Since its approval, aflibercept use has exceeded most people’s expectations but it remains too early to determine how aflibercept’s extended duration of action will translate into clinical practice. At the time of this writing, no post-approval, peer-review publications have confirmed the VIEW trials’ primary conclusions. However, early after approval, physicians began injecting aflibercept into eyes which had persistent macular edema, subretinal fluid, and retinal pigment detachments despite frequent injections of ranibizumab and bevacizumab. Many of these ‘incomplete responders’ had rapid and complete drying of the maculas after aflibercept injections. The 2012 American Society of Retina Specialists meeting featured six papers that described aflibercept as ‘salvage therapy’ for these difficult-to-treat eyes. A crude analysis of the merged results of these papers revealed that most patients experienced an improvement in visual acuity (20/68 to 20/61) and a decrease in central macular thickness (336–275 µm). Reasons for aflibercept’s effectiveness as a salvage therapy are unclear but may include its high binding affinity to VEGF, binding of placental growth factor and VEGF-B, 100 % human protein composition, or tachyphyllaxis avoidance (see Figures 3a and 3b).

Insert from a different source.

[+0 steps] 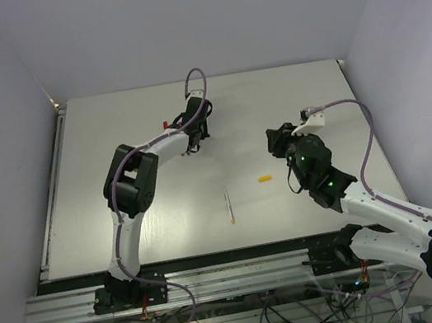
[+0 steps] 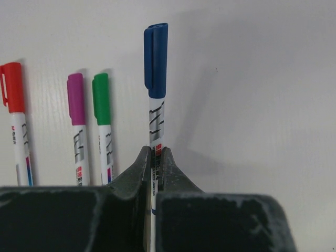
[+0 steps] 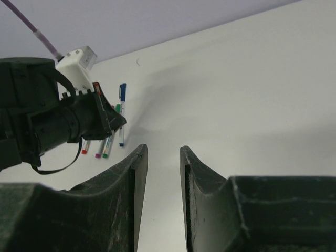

Aflibercept’s excellent safely profile from the VIEW trials appears to have carried over into post-approval use. Early reports of post-injection, sterile endophthalmitis prompted a full investigation by Regeneron, a report to the FDA, and an information letter to interested retina specialists.34 Thirteen cases of post-injection inflammation (eleven from one group practice, nine from the same physician) cleared after treatment without permanent sequellae. An investigation into the manufacturing, packaging, transportation and storage of the drug, as well as the physicians’ injection techniques, failed to identify an etiology for the inflammation. No adverse reactions had been noted when doses from the same drug lot were administered by other physician groups and no subsequent clusters of inflammation have been reported. After the first 30,000 injections of aflibercept, the incidence of intraocular inflammation (0.05 %) was similar to that in published reports involving ranibizumab and bevacizumab.
Summary and Future Use
Physicians’ overall clinical impression of aflibercept for exudative AMD after the first year of use in the United States has been very positive. Aflibercept has recently been granted regulatory approval in Australia, Japan, and Europe so it appears likely that its world-wide use will increase as physicians take advantage of its role as salvage therapy and increase its use as first-line treatment.